-- Recorded data follows --
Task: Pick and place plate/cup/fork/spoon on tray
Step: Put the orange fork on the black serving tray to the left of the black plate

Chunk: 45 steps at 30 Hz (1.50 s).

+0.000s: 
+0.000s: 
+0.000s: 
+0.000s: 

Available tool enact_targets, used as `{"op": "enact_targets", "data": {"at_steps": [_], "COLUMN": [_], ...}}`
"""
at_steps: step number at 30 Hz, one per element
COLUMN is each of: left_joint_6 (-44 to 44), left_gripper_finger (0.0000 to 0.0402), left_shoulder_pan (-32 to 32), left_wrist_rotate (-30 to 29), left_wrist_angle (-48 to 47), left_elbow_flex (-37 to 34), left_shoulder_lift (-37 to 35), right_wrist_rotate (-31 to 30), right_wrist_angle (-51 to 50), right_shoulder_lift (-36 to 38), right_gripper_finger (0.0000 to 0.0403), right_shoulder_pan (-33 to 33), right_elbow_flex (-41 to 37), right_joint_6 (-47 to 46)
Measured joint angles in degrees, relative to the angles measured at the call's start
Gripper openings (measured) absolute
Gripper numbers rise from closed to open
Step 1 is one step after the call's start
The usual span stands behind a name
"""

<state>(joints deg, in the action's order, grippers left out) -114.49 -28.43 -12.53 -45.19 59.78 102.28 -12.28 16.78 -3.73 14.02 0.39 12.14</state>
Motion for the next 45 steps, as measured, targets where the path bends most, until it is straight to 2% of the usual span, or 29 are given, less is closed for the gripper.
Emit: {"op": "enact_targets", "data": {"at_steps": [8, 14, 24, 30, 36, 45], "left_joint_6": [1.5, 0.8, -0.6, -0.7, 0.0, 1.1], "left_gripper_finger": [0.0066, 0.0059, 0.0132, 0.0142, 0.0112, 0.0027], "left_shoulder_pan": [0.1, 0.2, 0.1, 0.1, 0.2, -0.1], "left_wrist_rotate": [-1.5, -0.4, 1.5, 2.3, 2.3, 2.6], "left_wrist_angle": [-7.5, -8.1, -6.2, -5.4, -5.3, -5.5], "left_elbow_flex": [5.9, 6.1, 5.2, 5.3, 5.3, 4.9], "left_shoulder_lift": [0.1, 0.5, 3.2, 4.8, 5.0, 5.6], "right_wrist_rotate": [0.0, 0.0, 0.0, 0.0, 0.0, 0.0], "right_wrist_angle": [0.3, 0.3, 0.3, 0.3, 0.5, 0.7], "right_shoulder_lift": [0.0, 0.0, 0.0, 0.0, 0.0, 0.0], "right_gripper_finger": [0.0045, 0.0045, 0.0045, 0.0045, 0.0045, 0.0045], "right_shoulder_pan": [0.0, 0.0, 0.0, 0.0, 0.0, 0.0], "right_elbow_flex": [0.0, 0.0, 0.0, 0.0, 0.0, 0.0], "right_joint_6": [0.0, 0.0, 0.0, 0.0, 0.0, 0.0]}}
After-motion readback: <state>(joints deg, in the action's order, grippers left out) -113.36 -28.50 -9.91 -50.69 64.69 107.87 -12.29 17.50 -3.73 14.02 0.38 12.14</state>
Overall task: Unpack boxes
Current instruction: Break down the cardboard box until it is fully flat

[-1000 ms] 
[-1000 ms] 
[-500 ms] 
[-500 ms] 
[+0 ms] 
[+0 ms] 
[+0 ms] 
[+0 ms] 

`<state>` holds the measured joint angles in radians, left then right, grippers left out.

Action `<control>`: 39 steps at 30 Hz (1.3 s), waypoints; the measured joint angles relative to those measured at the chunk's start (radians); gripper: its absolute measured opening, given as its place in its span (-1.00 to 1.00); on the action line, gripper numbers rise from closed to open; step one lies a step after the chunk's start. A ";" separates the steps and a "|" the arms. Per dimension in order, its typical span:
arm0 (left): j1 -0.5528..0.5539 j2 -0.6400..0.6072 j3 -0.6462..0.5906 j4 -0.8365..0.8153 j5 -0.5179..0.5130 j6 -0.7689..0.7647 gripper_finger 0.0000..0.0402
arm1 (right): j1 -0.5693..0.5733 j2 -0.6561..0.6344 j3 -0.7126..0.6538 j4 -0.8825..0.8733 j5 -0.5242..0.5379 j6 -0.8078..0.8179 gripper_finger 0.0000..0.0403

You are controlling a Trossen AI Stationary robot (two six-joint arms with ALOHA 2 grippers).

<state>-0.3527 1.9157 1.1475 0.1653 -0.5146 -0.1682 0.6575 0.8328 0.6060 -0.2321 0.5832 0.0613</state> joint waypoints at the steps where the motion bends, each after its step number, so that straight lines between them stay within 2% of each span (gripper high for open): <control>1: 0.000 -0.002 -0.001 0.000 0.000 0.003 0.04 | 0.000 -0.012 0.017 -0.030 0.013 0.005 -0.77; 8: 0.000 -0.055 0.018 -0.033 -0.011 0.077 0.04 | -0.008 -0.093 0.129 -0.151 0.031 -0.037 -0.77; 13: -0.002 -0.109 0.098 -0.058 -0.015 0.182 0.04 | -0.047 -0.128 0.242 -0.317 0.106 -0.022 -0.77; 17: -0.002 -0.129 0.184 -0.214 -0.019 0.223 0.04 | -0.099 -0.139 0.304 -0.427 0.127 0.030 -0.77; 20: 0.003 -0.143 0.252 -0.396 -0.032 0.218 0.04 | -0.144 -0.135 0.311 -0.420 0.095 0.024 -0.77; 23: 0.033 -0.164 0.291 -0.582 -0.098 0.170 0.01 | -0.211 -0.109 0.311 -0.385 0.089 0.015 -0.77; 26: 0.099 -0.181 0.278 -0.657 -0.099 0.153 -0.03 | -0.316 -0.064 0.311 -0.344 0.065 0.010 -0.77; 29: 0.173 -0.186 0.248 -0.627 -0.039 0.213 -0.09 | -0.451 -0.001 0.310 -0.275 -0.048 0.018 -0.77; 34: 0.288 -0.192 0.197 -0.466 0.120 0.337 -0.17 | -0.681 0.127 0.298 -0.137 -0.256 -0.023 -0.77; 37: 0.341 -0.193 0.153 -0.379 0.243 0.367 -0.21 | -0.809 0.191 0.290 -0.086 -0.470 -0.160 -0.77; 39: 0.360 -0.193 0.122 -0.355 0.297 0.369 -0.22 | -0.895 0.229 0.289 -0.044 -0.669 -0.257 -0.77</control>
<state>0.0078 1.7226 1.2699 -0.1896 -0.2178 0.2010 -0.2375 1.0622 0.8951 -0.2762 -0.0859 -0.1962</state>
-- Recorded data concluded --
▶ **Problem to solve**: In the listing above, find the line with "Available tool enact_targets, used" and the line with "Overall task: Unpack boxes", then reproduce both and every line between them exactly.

▶ **Problem solution**:
Available tool enact_targets, used as `{"op": "enact_targets", "data": {"at_steps": [_], "COLUMN": [_], ...}}`
"""
at_steps: step number at 30 Hz, one per element
COLUMN is each of: left_joint_6 (-44 to 44), left_gripper_finger (0.0000 to 0.0402), left_shoulder_pan (-32 to 32), left_wrist_rotate (-30 to 29), left_wrist_angle (-48 to 47), left_elbow_flex (-37 to 34), left_shoulder_lift (-37 to 35), right_wrist_rotate (-31 to 30), right_wrist_angle (-51 to 50), right_shoulder_lift (-36 to 38), right_gripper_finger (0.0000 to 0.0403), right_shoulder_pan (-33 to 33), right_elbow_flex (-41 to 37), right_joint_6 (-47 to 46)
Measured joint angles in degrees, relative to the angles measured at the call's start
Gripper openings (measured) absolute
Gripper numbers rise from closed to open
Step 1 is one step after the call's start
The usual span stands behind a name
"""

<state>(joints deg, in the action's order, grippers left out) -114.49 -28.43 -12.53 -45.19 59.78 102.28 -12.28 16.78 -3.73 14.02 0.39 12.14</state>
Motion for the next 45 steps, as measured, targets where the path bends most, until it is straight to 2% of the usual span, or 29 are given, less is closed for the gripper.
Emit: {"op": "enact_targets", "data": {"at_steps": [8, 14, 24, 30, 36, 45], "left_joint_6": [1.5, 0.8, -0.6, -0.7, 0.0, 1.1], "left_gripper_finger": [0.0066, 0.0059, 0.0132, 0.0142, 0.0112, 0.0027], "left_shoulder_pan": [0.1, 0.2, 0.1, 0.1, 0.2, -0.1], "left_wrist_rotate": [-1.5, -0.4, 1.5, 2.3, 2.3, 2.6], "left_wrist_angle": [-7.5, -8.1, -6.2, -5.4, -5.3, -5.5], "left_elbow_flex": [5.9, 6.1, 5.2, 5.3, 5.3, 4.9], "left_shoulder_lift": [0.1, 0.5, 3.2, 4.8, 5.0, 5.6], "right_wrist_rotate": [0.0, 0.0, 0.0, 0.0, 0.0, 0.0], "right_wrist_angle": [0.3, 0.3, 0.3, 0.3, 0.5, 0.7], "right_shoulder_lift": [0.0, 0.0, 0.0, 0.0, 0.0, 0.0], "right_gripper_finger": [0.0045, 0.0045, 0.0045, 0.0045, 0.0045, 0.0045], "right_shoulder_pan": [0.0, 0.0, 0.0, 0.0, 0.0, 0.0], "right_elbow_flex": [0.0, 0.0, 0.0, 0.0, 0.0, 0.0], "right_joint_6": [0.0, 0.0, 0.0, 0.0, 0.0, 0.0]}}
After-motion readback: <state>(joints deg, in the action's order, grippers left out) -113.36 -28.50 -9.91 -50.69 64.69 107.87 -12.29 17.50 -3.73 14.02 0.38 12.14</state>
Overall task: Unpack boxes

There is no more to the answer.